1. Rats were studied 7 days and 17 days after the onset of renal failure which was induced by a surgical technique.
2. Plasma urea, creatinine (PCr) and potassium had increased after 7 days; plasma potassium increased much more after 17 days but PCr was slightly lower.
3. Renal failure caused resetting of erythropoietic control to a lower level of packed cell volume (PCV). After 7 days renal failure some rats had a low PCV, whereas others still had a normal PCV apparently due to slower erythrocyte destruction of pre-renal failure cells.
4. After 7 days renal failure, rats with a normal PCV had an increased erythrocyte membrane leak to potassium that resulted in a low erythrocyte potassium [K+]RBC. This was accompanied by an increase in active sodium pump units [increased ouabain sensitive sodium flux (Fo) and its rate constant (ko)] that caused erythrocyte sodium ([Na+]RBC) to fall.
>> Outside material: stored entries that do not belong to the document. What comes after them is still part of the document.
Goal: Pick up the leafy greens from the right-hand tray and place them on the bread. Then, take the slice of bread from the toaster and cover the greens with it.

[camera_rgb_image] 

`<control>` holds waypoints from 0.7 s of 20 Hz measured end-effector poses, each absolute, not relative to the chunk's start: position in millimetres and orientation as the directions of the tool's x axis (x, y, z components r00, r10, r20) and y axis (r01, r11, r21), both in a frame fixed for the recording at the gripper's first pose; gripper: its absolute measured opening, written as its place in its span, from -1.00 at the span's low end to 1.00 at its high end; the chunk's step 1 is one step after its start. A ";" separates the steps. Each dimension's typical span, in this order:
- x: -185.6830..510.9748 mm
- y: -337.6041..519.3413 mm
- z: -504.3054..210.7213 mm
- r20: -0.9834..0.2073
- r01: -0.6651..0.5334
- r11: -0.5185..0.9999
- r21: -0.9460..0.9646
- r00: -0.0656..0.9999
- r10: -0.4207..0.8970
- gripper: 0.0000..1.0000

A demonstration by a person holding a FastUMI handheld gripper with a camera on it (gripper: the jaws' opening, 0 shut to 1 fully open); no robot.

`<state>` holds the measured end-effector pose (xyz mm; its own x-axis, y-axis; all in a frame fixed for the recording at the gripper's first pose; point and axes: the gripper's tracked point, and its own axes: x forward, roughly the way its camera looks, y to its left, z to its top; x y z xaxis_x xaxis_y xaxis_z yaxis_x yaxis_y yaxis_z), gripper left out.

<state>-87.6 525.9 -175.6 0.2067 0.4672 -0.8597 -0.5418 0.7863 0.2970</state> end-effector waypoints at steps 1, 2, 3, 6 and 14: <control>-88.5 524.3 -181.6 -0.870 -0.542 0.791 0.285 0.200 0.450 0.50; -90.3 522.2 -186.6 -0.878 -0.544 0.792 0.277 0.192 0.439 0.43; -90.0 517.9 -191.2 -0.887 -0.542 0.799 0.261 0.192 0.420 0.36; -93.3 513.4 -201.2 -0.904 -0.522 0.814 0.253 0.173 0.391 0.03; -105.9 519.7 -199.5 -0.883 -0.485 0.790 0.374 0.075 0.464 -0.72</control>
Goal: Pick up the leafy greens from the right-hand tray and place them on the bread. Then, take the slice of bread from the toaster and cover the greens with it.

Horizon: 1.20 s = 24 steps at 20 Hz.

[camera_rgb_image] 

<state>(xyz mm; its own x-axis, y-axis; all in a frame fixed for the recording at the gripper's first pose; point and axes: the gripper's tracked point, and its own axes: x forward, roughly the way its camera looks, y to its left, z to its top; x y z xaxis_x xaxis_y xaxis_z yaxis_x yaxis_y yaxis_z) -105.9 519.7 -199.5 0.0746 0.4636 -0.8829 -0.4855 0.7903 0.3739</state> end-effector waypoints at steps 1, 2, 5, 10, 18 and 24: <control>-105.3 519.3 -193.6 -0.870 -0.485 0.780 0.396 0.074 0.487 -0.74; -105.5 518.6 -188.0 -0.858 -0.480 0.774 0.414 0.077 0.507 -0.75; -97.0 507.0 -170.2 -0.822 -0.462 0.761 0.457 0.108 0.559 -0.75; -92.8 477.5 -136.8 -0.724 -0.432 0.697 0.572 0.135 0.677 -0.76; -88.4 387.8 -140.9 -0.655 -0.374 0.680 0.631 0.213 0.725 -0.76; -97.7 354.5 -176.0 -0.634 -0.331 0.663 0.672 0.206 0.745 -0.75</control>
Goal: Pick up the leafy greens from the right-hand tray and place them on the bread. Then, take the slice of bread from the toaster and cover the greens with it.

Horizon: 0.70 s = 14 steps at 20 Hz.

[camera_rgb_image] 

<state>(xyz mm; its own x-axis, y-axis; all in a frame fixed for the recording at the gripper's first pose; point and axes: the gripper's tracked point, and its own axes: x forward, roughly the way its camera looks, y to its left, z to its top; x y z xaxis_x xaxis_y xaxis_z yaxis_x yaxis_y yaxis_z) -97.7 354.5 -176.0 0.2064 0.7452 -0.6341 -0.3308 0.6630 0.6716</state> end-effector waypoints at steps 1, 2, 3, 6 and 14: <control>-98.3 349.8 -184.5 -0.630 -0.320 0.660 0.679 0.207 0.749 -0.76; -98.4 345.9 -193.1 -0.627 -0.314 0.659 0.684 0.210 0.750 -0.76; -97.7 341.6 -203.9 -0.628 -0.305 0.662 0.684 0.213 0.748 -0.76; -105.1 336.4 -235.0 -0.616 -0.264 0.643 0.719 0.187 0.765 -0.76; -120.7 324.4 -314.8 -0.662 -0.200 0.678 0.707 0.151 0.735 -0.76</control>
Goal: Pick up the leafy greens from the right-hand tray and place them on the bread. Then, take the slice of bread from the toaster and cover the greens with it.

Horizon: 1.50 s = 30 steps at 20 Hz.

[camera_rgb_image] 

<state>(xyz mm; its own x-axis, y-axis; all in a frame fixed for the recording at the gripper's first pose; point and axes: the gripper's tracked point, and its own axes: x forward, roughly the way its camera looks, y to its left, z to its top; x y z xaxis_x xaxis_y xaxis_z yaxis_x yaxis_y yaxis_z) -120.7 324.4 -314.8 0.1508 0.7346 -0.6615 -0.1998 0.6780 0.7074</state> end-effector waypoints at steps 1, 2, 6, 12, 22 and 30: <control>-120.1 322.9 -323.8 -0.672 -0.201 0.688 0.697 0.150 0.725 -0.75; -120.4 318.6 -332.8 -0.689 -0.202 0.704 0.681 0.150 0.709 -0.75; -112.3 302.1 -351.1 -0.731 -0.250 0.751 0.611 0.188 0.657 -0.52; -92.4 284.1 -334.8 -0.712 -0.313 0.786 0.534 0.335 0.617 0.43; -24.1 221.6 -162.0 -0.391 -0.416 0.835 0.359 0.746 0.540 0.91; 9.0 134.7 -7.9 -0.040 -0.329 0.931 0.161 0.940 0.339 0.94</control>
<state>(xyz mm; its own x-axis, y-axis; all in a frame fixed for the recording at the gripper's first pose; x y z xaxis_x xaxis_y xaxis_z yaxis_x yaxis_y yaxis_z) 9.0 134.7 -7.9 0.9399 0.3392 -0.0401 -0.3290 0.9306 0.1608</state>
The increased active pump units retarded the fall in [K+]RBC and may have extended the life of the normal erythrocytes in the renal failure environment.
5. The PCV was below normal in all rats after 17 days renal failure. [K+]RBC was increased and since ko was normal there appeared to be compensation to produce erythrocytes with reduced membrane leak to potassium with longer standing renal failure.
6. PCr was only related to PCV after 17 days renal failure and not in the earlier phase of erythrocyte destruction. The changes in erythrocyte membrane permeability were very significantly related to PCV after 17 days.